For the entries that follow, report how many lines include the word "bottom" and add nothing.

Collected data:

------------------------------------------------------------

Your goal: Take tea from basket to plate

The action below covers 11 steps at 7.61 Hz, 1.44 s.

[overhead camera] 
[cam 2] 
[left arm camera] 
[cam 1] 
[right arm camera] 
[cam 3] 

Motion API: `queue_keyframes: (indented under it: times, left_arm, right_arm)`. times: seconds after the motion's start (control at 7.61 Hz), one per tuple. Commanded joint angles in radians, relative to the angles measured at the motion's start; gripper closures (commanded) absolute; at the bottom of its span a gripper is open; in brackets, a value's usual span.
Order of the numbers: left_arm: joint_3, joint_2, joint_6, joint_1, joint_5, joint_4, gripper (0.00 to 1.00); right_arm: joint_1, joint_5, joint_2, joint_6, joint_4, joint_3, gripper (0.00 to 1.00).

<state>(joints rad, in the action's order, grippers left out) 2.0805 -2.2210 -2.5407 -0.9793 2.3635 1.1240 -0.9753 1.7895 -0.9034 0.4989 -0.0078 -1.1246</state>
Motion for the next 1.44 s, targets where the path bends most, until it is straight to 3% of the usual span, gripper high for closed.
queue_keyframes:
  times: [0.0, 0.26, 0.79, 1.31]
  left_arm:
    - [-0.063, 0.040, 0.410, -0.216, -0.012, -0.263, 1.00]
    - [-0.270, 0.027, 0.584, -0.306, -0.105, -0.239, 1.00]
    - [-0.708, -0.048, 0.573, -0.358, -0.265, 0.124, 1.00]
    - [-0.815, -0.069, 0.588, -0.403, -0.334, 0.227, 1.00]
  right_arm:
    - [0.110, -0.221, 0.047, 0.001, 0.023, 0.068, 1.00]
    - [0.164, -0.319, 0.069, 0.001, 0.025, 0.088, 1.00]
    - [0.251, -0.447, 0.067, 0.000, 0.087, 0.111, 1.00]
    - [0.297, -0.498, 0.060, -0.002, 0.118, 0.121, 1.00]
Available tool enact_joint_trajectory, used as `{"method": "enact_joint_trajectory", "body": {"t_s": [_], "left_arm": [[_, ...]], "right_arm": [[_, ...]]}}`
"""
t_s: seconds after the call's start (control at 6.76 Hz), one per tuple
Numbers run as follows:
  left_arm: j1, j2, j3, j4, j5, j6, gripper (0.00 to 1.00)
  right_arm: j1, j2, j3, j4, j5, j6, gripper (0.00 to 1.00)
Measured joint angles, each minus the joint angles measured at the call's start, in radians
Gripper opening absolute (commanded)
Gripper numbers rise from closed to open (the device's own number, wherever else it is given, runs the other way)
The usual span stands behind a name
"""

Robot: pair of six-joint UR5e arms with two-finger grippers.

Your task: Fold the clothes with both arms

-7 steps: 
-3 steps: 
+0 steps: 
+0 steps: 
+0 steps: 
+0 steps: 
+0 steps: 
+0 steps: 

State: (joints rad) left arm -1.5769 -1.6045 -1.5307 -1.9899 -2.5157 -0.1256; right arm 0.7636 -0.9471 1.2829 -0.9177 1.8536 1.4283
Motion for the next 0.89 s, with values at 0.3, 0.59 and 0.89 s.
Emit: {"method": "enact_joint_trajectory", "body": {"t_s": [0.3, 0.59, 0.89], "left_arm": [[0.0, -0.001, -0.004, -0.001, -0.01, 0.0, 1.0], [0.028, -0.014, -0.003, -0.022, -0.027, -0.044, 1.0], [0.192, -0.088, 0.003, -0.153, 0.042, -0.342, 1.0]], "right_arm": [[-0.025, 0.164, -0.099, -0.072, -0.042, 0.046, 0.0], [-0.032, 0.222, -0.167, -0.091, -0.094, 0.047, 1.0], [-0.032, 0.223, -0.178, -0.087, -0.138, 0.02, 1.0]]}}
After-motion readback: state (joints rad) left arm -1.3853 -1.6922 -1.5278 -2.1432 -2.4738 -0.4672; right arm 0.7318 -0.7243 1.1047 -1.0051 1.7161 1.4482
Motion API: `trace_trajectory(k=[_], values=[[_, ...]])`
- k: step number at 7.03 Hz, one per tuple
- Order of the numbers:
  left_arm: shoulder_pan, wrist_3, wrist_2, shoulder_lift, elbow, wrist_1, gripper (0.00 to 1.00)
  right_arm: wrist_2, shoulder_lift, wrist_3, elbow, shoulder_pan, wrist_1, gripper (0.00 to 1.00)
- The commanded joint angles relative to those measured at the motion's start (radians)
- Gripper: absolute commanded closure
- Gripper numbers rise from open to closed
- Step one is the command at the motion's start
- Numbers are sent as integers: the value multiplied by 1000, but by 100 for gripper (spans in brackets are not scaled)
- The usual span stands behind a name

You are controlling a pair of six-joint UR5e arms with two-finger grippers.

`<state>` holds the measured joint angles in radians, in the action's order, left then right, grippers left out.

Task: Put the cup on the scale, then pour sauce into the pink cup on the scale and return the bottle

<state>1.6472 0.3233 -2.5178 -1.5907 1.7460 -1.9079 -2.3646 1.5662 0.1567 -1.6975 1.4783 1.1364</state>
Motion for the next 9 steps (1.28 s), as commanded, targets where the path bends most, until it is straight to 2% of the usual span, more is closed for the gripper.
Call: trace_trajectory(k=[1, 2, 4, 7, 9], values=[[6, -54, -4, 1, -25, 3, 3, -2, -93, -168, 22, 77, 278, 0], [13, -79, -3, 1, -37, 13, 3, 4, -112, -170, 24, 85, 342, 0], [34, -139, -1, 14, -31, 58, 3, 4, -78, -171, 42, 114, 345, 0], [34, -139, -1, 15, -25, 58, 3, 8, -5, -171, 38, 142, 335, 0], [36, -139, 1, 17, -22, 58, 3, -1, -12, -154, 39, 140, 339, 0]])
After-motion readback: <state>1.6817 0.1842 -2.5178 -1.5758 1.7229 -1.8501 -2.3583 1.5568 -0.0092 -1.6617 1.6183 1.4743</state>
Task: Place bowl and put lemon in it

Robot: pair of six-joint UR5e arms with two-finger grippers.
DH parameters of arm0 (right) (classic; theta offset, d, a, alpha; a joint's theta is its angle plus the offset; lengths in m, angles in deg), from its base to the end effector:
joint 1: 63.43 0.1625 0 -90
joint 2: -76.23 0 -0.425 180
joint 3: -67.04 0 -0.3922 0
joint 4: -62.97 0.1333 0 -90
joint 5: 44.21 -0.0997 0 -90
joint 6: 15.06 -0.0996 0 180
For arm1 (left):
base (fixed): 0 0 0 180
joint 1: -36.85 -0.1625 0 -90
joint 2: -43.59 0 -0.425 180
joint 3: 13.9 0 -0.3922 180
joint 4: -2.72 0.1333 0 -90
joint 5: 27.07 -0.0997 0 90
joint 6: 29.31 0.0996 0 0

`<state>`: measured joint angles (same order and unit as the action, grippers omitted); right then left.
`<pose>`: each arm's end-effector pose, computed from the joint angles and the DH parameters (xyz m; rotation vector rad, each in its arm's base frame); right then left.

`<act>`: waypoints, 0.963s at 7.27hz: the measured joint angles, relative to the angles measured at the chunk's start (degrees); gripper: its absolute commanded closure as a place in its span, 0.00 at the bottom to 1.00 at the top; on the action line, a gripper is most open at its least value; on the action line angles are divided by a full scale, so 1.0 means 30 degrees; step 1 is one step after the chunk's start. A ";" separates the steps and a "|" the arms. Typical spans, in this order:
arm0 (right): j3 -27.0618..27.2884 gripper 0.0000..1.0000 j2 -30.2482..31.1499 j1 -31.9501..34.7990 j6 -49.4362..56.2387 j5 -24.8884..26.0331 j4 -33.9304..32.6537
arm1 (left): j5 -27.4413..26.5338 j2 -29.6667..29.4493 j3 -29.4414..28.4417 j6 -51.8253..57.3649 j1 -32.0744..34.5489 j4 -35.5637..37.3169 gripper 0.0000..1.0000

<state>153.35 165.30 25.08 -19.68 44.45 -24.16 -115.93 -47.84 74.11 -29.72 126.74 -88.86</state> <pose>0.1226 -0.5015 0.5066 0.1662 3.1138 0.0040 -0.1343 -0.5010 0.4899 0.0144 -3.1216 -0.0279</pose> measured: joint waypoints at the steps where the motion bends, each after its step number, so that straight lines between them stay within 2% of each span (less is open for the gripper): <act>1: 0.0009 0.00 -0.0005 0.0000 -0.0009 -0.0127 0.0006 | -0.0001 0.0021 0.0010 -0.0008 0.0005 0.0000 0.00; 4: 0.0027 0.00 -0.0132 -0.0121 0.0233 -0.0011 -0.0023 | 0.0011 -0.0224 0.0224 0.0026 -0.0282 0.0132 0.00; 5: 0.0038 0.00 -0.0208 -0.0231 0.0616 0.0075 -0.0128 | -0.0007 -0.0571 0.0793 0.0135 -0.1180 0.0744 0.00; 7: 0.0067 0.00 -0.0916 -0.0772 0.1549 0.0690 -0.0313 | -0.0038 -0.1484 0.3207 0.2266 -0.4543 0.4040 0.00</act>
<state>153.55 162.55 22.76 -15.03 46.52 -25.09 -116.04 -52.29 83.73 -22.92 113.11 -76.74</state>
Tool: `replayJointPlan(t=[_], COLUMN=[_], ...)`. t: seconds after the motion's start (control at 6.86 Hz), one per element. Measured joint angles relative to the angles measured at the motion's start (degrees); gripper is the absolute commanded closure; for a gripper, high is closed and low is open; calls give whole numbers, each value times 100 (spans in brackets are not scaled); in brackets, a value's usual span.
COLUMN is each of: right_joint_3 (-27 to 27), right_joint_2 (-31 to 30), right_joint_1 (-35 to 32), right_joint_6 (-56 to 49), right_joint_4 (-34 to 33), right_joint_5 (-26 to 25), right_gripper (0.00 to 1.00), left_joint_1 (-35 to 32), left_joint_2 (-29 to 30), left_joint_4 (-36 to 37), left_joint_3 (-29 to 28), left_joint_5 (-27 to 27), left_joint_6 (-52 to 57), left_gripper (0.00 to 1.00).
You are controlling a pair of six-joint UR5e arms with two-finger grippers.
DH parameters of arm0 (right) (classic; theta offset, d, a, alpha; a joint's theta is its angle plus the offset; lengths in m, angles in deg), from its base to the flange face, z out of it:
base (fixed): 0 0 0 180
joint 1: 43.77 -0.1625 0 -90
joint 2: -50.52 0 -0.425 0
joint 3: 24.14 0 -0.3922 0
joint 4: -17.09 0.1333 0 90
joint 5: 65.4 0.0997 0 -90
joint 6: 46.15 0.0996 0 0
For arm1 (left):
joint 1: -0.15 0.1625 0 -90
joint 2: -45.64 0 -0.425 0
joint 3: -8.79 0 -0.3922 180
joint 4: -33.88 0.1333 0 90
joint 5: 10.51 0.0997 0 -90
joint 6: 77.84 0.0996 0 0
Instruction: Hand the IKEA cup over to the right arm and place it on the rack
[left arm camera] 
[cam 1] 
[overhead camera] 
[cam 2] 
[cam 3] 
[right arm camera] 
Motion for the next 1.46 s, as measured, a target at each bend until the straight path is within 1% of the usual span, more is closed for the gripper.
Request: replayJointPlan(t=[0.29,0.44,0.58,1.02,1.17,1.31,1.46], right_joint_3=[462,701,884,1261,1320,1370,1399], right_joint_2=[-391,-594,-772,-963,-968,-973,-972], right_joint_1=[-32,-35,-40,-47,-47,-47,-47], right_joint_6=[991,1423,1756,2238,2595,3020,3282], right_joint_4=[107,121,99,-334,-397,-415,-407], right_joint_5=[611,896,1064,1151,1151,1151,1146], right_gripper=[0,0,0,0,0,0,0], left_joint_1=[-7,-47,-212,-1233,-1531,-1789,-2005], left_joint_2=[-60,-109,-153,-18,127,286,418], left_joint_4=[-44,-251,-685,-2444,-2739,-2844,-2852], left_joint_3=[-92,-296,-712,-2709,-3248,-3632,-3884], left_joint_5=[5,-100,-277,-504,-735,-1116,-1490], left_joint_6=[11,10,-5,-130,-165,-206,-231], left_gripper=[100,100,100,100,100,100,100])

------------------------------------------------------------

» **Answer space**: 2